FC Thun braucht Überbrückungskredit
Sportlich läuft es dem FC Thun ausgezeichnet, doch wirtschaftlich gibt es beim designierten Überraschungsmeister hinter den Kulissen grössere Herausforderungen zu meistern.
Diese Woche gab Geldgeber Beat Fahrni seinen Rückzug aus der operativen Führung des Vereins per Ende März bekannt.

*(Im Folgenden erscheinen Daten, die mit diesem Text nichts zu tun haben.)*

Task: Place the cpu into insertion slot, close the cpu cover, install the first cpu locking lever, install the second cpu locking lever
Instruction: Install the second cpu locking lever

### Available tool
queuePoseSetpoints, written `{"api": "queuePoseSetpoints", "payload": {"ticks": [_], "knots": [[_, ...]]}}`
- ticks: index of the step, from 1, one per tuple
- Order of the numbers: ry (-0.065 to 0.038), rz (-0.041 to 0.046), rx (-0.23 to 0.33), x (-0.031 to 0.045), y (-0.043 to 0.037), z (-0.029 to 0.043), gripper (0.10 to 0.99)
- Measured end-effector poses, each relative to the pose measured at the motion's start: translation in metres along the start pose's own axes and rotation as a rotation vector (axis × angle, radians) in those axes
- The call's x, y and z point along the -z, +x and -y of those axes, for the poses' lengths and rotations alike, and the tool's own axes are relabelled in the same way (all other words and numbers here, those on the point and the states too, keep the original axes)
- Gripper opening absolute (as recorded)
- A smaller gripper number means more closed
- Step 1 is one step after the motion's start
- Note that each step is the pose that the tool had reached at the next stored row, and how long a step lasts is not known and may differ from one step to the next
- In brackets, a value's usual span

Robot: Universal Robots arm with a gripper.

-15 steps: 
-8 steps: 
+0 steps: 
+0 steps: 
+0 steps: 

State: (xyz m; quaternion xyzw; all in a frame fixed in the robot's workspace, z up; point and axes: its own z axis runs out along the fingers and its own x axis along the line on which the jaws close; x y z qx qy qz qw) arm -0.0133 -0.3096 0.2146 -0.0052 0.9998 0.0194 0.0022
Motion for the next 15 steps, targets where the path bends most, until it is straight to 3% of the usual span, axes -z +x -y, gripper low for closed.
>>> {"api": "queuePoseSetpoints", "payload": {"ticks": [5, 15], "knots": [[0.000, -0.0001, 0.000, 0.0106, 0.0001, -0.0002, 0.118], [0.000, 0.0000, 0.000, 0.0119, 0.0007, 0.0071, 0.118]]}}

Wie der Klub aus dem Berner Oberland nun mitteilte, benötigt er einen Überbrückungskredit in der Höhe von 4 Millionen Franken, nachdem der für Januar geplante Einstieg eines weiteren Grossinvestors nicht realisiert werden konnte. Das Geld kommt von der Stadiongenossenschaft Arena Thun.

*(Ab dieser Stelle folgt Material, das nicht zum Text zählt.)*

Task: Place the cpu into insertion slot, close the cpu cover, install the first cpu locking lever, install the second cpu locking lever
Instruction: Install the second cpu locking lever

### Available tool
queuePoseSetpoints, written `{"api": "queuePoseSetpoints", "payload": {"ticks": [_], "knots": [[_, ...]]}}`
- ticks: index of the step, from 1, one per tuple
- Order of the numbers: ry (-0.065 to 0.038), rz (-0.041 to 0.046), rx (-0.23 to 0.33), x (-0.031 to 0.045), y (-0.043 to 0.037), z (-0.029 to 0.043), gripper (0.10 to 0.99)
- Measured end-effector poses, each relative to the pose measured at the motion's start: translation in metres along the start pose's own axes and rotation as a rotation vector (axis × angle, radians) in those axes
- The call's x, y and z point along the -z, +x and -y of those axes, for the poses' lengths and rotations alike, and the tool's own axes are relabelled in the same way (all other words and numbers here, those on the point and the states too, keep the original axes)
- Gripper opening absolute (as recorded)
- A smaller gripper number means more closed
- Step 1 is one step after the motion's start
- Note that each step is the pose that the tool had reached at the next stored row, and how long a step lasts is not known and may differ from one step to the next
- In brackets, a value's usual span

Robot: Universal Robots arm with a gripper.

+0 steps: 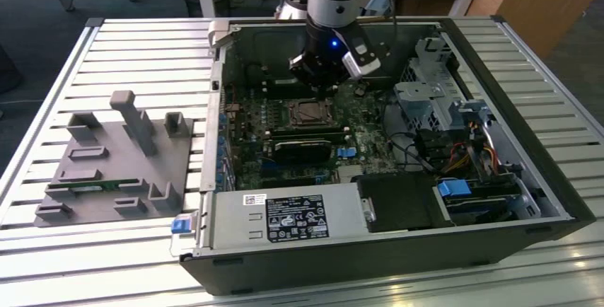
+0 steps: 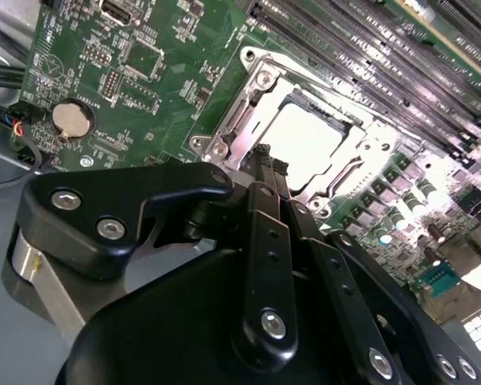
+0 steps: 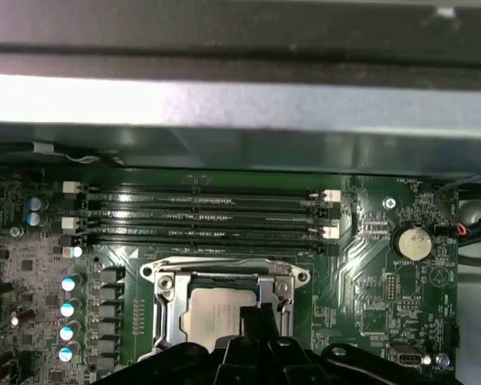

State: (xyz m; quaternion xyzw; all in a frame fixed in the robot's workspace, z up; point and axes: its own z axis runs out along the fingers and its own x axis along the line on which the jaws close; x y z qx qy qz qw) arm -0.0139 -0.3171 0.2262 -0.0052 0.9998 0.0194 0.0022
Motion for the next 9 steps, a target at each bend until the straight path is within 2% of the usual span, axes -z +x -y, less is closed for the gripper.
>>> {"api": "queuePoseSetpoints", "payload": {"ticks": [6, 9], "knots": [[0.000, -0.0002, 0.000, 0.0002, 0.0001, 0.0047, 0.118], [0.000, -0.0002, 0.000, 0.0004, 0.0001, 0.0107, 0.118]]}}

Die Genossenschaft habe die ursprünglich für Renovationsarbeiten vorgesehenen Mittel vorübergehend als Darlehen zur Verfügung gestellt. «Damit ist die finanzielle Stabilität des FC Thuns für die Saison 2026/2027 gesichert», teilte der Klub in einem Communiqué mit.
Der FC Thun führt zudem Gespräche mit verschiedenen regionalen Investoren. Ein Abschluss wird bis zur Generalversammlung im Herbst 2026 angestrebt.